Jules Verne

Dire comment nous étions arrivés dans l'île ne nous parut pas prudent: l'esprit superstitieux des Italiens n'eût pas manqué de voir en nous dés démons vomis du sein des enfers; il fallut donc, se résigner à passer pour d'humbles naufragés. C'était moins glorieux, mais plus sûr.

Chemin faisant, j'entendais mon oncle murmurer:

«Mais la boussole! la boussole, qui marquait le nord! comment expliquer ce fait?

--Ma foi! dis-je avec un grand air de dédain, il ne faut pas l'expliquer, c'est plus facile!

--Par exemple! un professeur au Johannaeum qui ne trouverait pas la raison d'un phénomène cosmique, ce serait une honte!»

En parlant ainsi, mon oncle, demi-nu, sa bourse de cuir autour des reins et dressant ses lunettes sur son nez, redevint le terrible professeur de minéralogie.

Une heure après avoir quitté le bois d'oliviers, nous arrivions au port de San-Vicenzo, où Hans réclamait le prix de sa treizième semaine de service, qui lui fut compté avec de chaleureuses poignées de main.

En cet instant, s'il ne partagea pas notre émotion bien naturelle, il se laissa aller du moins à un mouvement d'expansion extraordinaire.

Du bout de ses doigts il pressa légèrement nos deux mains et se mit à sourire.

XLV

Voici la conclusion d'un récit auquel refuseront d'ajouter foi les gens les plus habitués à ne s'étonner de rien. Mais je suis cuirassé d'avance contre l'incrédulité humaine.

Nous fûmes reçus par les pêcheurs stromboliotes avec les égards dus à des naufragés. Ils nous donnèrent des vêtements et des vivres. Après quarante-huit heures d'attente, le 31 août, un petit speronare nous conduisit à Messine, où quelques jours de repos nous remirent de toutes nos fatigues.

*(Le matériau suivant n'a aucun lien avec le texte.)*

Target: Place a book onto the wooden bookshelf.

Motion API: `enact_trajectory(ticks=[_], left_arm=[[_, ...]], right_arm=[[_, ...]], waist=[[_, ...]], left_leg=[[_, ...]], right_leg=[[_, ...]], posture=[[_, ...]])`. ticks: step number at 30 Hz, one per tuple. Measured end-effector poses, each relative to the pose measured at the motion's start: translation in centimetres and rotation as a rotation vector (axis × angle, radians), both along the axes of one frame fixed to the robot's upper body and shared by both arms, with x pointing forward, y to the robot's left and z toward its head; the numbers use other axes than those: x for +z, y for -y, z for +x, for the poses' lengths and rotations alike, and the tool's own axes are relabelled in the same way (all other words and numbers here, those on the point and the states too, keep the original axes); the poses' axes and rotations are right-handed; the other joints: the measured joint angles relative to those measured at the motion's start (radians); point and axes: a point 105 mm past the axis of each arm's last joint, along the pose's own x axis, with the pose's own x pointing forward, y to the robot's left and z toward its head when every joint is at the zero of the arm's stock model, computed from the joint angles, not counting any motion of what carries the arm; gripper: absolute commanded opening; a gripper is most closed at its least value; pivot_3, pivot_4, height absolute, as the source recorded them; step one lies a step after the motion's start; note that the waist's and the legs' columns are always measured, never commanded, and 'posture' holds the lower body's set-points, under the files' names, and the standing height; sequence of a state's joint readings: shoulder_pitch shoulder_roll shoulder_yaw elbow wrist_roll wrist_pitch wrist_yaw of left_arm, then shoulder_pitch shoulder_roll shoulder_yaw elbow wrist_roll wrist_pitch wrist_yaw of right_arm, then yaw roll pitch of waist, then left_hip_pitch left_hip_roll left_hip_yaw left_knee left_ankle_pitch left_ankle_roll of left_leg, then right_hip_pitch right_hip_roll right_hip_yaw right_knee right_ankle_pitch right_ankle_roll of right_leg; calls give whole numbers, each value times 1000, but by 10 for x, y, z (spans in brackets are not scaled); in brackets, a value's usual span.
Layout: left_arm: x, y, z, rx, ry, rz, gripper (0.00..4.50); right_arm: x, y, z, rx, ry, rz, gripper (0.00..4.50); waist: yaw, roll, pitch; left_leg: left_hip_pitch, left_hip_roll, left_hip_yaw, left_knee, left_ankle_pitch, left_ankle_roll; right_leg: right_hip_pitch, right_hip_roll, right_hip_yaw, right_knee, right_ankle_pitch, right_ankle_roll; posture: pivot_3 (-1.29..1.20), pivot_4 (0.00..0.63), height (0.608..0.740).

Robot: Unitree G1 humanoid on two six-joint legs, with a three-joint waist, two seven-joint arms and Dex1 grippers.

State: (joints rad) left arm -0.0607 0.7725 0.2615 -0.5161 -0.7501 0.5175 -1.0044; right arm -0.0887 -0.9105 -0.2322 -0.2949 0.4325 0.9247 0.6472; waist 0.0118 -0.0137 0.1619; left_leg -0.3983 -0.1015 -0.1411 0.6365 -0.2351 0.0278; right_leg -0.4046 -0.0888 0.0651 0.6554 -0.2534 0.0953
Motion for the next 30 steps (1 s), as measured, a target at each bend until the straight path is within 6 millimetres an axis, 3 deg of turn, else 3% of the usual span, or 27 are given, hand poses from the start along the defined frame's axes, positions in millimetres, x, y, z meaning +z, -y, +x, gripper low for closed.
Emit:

Le vendredi 4 septembre, nous nous embarquions à bord du _Volturne_, l'un des paquebots-postes des messageries impériales de France, et trois jours plus tard, nous prenions terre à Marseille, n'ayant plus qu'une seule préoccupation dans l'esprit, celle de notre maudite boussole. Ce fait inexplicable ne laissait pas de me tracasser très sérieusement. Le 9 septembre au soir, nous arrivions à Hambourg.

Quelle fut la stupéfaction de Marthe, quelle fut la joie de Graüben, je renonce à le décrire.

«Maintenant que tu es un héros, me dit ma chère fiancée, tu n'auras plus besoin de me quitter, Axel!»

Je la regardai. Elle pleurait en souriant.

Je laisse à penser si le retour du professeur Lidenbrock fît sensation à Hambourg. Grâce aux indiscrétions de Marthe, la nouvelle de son départ pour le centre de la terre s'était répandue dans le monde entier. On ne voulut pas y croire, et, en le revoyant, on n'y crut pas davantage.

Cependant le présence de Hans, et diverses informations venues d'Islande modifièrent peu à peu l'opinion publique.

Alors mon oncle devint un grand homme, et moi, le neveu d'un grand homme, ce qui est déjà quelque chose. Hambourg donna une fête en notre honneur. Une séance publique eut lieu au Johannaeum, où le professeur fit le récit de son expédition et n'omit que les faits relatifs à la boussole. Le jour même, il déposa aux archives de la ville le document de Saknussemm, et il exprima son vif regret de ce que les circonstances, plus fortes que sa volonté, ne lui eussent pas permis de suivre jusqu'au centre de la terre les traces du voyageur islandais. Il fut modeste dans sa gloire, et sa réputation s'en accrut.

Tant d'honneur devait nécessairement lui susciter des envieux. Il en eut, et, comme ses théories, appuyées sur des faits certains, contredisaient les systèmes de la science sur la question du feu central, il soutint par la plume et par la parole de remarquables discussions avec les savants de tous pays.

Pour mon compte, je ne puis admettre sa théorie du refroidissement: en dépit de ce que j'ai vu, je crois et je croirai toujours à la chaleur centrale; mais j'avoue que certaines circonstances encore mal définies peuvent modifier cette loi sous l'action de phénomènes naturels.

Au moment où ces questions étaient palpitantes, mon oncle éprouva un vrai chagrin.